December 17, 2019

A educação: a questão metafísica e a arte




Há uns bons anos tive um dia uma discussão com um sobrinho que queixava-se de ter que aprender literatura na escola. Estava no fim do secundário e dizia que, tendo escolhido um curso na área das ciências, não tinha que aprender Camões, Pessoa, Eça, etc., uma vez que não ia 'usar isso para nada'. Só precisava de saber escrever.

Tentei explicar-lhe que a educação não se reduz a ferramentas para uma profissão, que forma também a pessoa porque a vida é mais que ter uma profissão, que os bons escritores dão-nos visões e experiências importantes para a vida, que as palavras são o conteúdo da riqueza da nossa paisagem interior, emocional e intelectual... enfim, nada o convenceu porque estava cimentada nele a ideia de que a escola tem a função exclusiva de formar para se ser um profissional e cidadão útil.

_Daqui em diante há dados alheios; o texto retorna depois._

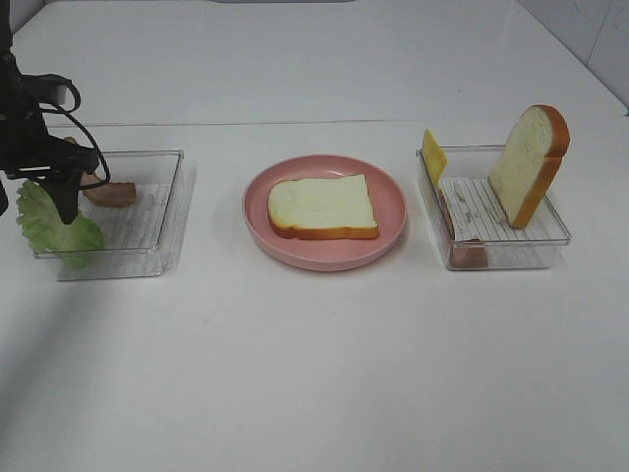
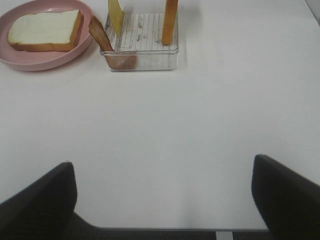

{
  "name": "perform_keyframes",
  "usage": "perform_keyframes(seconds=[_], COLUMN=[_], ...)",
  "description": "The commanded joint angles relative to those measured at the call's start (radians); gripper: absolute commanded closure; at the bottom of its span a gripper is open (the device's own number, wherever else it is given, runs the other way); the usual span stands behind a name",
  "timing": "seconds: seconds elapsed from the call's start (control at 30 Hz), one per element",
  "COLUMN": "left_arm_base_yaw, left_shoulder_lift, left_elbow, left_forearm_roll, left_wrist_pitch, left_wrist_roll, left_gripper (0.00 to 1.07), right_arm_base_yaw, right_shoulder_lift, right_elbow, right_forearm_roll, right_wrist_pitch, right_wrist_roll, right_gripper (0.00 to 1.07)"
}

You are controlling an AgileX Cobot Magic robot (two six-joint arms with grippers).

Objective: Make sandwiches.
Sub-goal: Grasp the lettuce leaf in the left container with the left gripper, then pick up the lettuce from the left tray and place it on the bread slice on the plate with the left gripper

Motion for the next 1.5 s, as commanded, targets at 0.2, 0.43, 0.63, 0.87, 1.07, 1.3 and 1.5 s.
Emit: perform_keyframes(seconds=[0.2,0.43,0.63,0.87,1.07,1.3,1.5], left_arm_base_yaw=[-0.006,-0.006,-0.006,-0.039,-0.069,-0.136,-0.202], left_shoulder_lift=[0.003,0.003,0.001,-0.061,-0.127,-0.184,-0.151], left_elbow=[0.002,0.002,0.002,0.001,0.001,-0.142,-0.332], left_forearm_roll=[-0.016,-0.049,-0.051,-0.049,-0.054,-0.101,-0.218], left_wrist_pitch=[-0.023,-0.031,-0.031,-0.03,-0.03,0.055,0.07], left_wrist_roll=[0.012,0.076,0.074,0.062,0.037,0.042,0.106], left_gripper=[0.74,1.07,1.07,1.07,1.07,1.07,1.07], right_arm_base_yaw=[-0.004,-0.004,-0.004,-0.004,-0.004,-0.004,-0.004], right_shoulder_lift=[-0.021,-0.021,-0.021,-0.021,-0.021,-0.021,-0.021], right_elbow=[0.004,0.004,0.004,0.004,0.004,0.004,0.004], right_forearm_roll=[-0.005,-0.005,-0.005,-0.005,-0.005,-0.005,-0.002], right_wrist_pitch=[-0.005,-0.005,-0.005,-0.005,-0.005,-0.005,-0.005], right_wrist_roll=[-0.002,-0.002,-0.002,-0.002,-0.002,-0.002,-0.002], right_gripper=[0.15,0.15,0.15,0.15,0.15,0.15,0.15])
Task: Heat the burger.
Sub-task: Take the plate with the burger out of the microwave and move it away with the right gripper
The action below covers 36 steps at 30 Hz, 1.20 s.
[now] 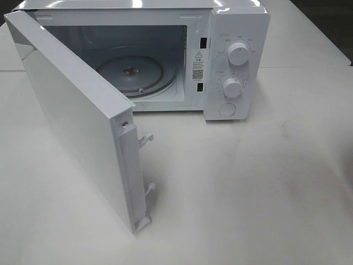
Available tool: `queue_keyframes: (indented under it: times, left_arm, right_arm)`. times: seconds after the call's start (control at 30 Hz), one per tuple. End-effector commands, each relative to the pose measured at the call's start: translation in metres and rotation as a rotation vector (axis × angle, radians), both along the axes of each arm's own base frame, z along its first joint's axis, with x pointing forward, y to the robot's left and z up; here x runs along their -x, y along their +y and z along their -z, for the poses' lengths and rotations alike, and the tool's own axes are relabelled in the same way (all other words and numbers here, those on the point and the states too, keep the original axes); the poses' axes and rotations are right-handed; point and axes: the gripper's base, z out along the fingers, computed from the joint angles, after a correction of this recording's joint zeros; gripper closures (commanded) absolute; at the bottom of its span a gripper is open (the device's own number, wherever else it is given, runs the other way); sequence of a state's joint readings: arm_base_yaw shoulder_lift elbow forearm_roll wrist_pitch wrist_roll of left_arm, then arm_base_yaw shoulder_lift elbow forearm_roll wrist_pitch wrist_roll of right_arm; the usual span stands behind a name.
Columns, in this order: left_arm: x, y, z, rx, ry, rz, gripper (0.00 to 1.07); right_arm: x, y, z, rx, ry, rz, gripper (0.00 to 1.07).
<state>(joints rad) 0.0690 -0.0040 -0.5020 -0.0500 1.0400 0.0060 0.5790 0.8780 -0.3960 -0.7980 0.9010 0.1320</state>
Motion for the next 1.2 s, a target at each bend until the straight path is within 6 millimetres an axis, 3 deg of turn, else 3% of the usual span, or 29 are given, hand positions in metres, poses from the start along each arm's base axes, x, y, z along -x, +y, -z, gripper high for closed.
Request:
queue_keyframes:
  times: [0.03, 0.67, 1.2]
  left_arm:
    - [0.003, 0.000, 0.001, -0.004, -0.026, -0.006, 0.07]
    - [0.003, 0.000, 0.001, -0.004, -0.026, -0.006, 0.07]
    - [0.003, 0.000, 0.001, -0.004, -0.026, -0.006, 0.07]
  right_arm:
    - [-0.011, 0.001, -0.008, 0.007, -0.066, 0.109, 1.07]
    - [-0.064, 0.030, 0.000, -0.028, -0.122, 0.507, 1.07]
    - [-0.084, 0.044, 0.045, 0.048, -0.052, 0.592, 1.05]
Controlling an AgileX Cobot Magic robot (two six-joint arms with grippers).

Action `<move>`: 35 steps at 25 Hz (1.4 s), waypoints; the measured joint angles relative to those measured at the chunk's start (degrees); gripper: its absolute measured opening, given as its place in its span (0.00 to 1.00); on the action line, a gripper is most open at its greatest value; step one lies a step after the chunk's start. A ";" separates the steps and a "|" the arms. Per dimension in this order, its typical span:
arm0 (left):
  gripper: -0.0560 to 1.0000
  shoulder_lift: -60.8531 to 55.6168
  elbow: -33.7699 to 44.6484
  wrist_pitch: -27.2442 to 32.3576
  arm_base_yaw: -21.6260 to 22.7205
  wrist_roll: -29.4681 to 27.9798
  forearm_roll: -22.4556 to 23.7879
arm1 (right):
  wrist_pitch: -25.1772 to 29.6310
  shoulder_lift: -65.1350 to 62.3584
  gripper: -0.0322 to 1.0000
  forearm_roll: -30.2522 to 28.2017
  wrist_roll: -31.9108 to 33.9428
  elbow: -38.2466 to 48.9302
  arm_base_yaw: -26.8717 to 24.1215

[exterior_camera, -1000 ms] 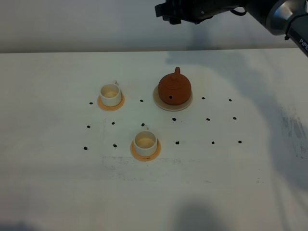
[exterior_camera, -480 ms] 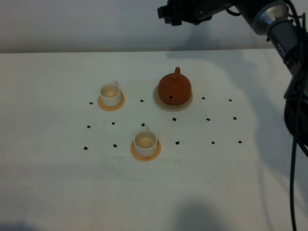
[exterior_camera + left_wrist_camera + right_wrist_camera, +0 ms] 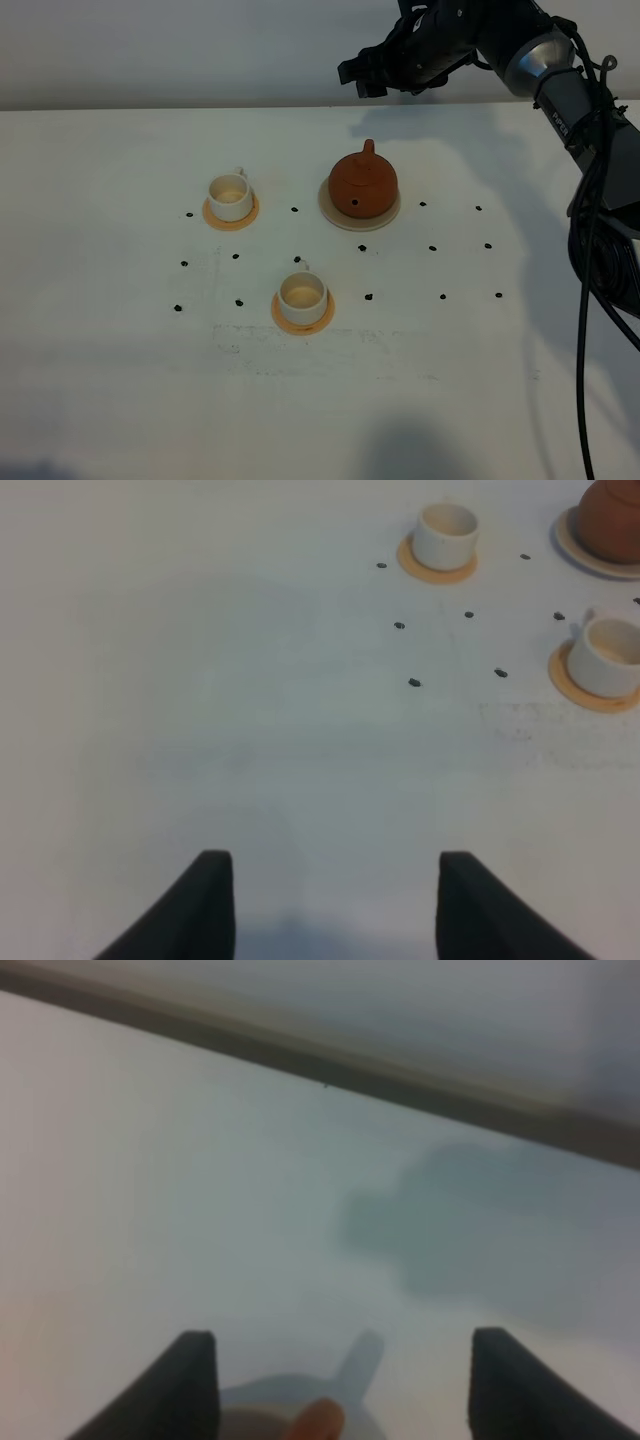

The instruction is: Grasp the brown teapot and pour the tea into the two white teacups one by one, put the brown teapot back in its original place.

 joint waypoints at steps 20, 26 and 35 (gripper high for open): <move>0.50 0.00 0.00 0.00 0.00 0.00 0.00 | -0.87 3.27 0.54 0.39 2.47 -0.29 0.00; 0.50 0.00 0.00 0.00 0.00 0.00 0.00 | -2.12 3.27 0.54 0.59 2.79 -0.29 0.00; 0.50 0.00 0.00 0.00 0.00 0.00 0.00 | -2.43 3.27 0.54 1.60 2.79 -0.29 -0.38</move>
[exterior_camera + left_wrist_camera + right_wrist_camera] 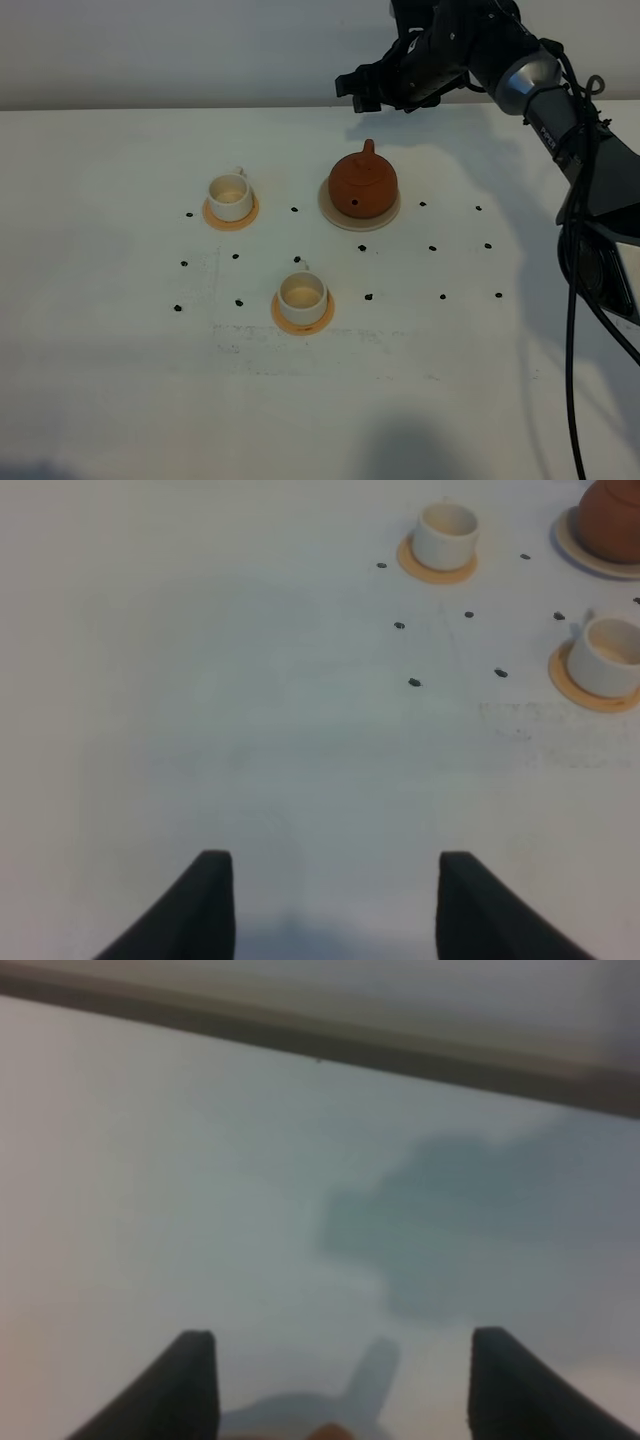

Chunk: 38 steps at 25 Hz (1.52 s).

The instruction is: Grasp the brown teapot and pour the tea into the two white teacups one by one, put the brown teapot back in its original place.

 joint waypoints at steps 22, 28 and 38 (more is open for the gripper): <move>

É muito comum os alunos fazerem-nos estas perguntas? Para que tenho que estudar filosofia, se quero ser biólogo, ou saber o Gil Vicente se quero estudar gestão ou saber de paisagem agrícola se vivo na cidade? Crescem a ouvir dizer que há cursos que deviam acabar porque não têm interesse para a economia, a ver as disciplinas serem reduzidas consoante têm utilidade para a economia e a vê-las reduzidas a técnicas.

A culpa disto é do Darwin, como costumo dizer. É claro que a culpa não é dele mas a teoria dele introduz a ideia de função na explicação da realidade. Tudo que existe e se desenvolve é [uma técnica] em função de um ganho evolutivo qualquer. Nada existe por si, tudo existe em função de, se não é útil desaparece.

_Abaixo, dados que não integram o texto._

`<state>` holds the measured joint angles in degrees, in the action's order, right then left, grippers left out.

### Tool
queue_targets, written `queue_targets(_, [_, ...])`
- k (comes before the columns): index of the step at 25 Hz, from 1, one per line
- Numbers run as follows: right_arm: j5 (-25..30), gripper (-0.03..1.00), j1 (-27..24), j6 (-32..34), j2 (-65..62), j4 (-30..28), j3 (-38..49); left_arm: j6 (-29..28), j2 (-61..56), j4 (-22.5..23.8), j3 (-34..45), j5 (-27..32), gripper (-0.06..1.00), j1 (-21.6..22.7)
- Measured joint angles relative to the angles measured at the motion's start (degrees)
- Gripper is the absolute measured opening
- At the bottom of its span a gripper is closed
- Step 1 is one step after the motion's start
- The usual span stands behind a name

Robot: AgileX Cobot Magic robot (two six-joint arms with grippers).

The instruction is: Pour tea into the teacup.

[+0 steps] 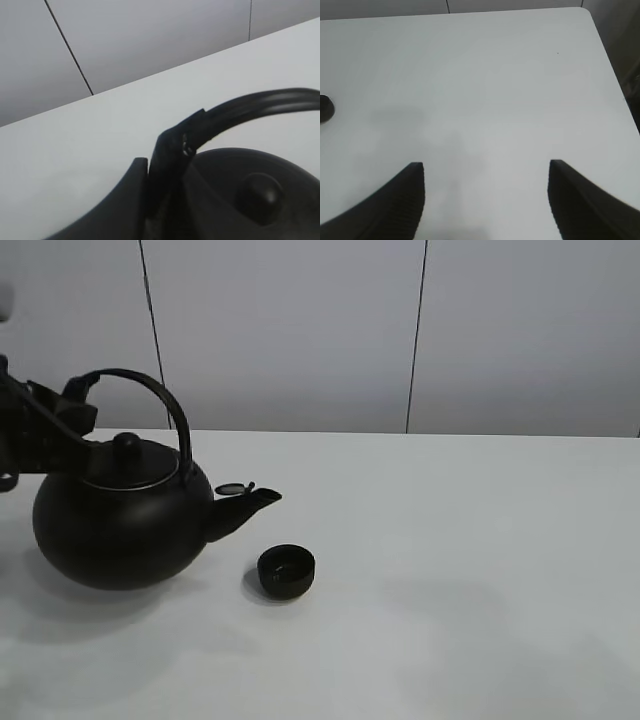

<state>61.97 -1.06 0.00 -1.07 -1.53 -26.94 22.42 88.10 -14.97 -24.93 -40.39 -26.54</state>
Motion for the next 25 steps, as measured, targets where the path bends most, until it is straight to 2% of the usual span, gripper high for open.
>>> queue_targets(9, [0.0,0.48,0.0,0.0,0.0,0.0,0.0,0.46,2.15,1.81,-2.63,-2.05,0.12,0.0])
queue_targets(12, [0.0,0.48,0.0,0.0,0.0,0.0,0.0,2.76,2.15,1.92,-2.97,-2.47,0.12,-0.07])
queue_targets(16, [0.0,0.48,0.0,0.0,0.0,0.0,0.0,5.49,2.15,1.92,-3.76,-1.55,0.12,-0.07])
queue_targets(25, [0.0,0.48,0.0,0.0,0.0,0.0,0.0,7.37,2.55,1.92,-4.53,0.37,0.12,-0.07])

Esta ideia foi transformada em paradigma explicativo de todo o real, não por ele, mas pelos seus seguidores, como é costume acontecer às teorias que têm grande poder explicativo e abrangente e, tornou-se uma ditadura mental que a tudo se impõe.

Por exemplo, na arquitectura, uma disciplina aparentemente tão distante da biologia, os edifícios foram-se tornando, aos poucos, totalidades funcionais e perderam os elementos [in-úteis] meramente decorativos que costumavam embelezá-los, como ainda vemos nos edifícios antigos.

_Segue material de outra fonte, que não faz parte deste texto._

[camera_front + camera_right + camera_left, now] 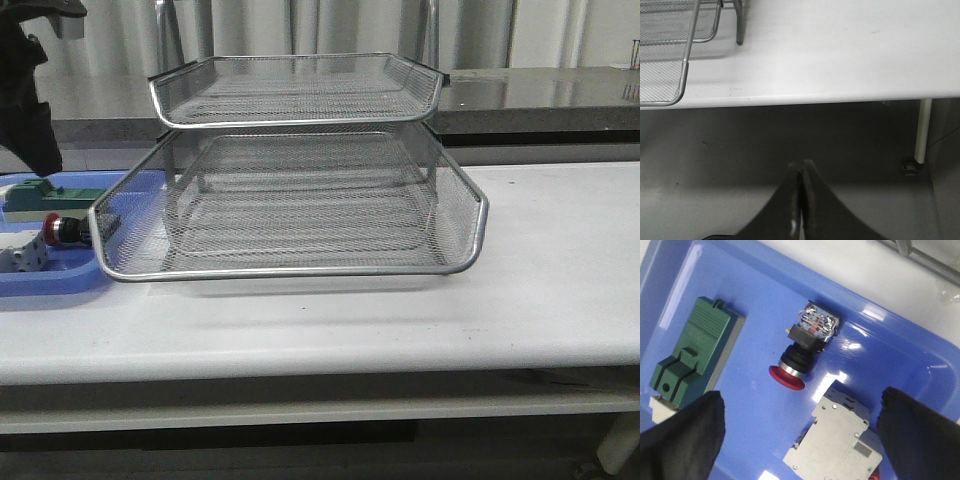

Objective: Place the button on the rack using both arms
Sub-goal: 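Lower the left gripper into the blue tray and grasp the red push button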

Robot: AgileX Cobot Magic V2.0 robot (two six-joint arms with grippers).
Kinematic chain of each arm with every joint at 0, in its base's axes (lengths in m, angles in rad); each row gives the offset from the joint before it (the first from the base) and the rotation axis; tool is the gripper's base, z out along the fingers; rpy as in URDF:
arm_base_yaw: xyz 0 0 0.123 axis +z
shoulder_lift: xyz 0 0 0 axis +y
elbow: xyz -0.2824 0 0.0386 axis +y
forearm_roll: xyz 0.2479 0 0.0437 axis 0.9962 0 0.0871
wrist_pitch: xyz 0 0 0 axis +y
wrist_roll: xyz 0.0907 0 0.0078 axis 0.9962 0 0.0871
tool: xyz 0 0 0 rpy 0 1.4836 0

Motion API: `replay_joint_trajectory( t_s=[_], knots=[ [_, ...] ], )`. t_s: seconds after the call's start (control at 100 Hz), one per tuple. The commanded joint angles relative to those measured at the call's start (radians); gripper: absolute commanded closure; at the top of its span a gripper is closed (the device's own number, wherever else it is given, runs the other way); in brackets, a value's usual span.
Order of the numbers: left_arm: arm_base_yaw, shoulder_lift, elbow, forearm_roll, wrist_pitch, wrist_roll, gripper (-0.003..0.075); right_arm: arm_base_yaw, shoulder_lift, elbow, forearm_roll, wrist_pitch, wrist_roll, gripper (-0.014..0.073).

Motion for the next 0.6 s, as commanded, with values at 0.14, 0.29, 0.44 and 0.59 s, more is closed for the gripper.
replay_joint_trajectory(
  t_s=[0.14,0.29,0.44,0.59],
  knots=[
    [-0.005,-0.009,-0.038,-0.013,-0.093,0.097,0.0125,-0.005,0.003,-0.036,-0.013,-0.062,-0.002,0.0661],
    [-0.017,0.025,-0.038,-0.009,-0.13,0.108,0.0125,-0.005,0.003,-0.036,-0.013,-0.062,-0.002,0.0661],
    [-0.039,0.053,-0.038,-0.002,-0.166,0.144,0.0125,-0.005,0.003,-0.036,-0.013,-0.061,-0.002,0.0661],
    [-0.055,0.076,-0.04,0.009,-0.199,0.146,0.0125,-0.005,0.003,-0.036,-0.013,-0.061,-0.002,0.0661]
  ],
)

Na Filosofia a moda é reduzi-la a técnicas funcionais. Como se alguém pudesse ter um espírito crítico ou um pensamento fecundo por saber técnicas de lógica e argumentação.

É um dos grandes erros da educação, esse de querer reduzir todas as disciplinas a uma formação técnica e funcional. Nem prepara as pessoas para a vida, que é muito mais que o exercício de uma profissão, nem sequer para ser um bom profissional pois exercer uma profissão não é repetir e aperfeiçoar uma técnica como bem vemos pelos políticos que são muito bons na contabilidade mas péssimos a pensar o interesse humano n arquitectura social ou como os médicos que são muito bons tecnicamente mas não percebem nada das pessoas que têm que tratar, etc.

Os primeiros vestígios que temos da humanidade são: a arte, deixada nas paredes e, a questão metafísica acerca do sentido da existência, a que os primeiros humanos responderam com a religião como se infere pelos túmulos, registos de preocupação com a preservação do corpo, dos objectos e utensílios da vida para uma outra vida depois desta.

Não existe nenhuma civilização desde que existem humanos, que saibamos, sem arte e sem a questão acerca do sentido, do propósito da existência.
Acho que isso devia dizer-nos algo acerca das necessidades humanas e de a educação não dever reduzir-se a técnicas para fomentar o crescimento económico. Disciplinas consideradas acessessórias são, na verdade, uma parte fundamental da experiência de se ser humano. Se é que a educação se assume como formação de humanos e não de máquinas exploráveis.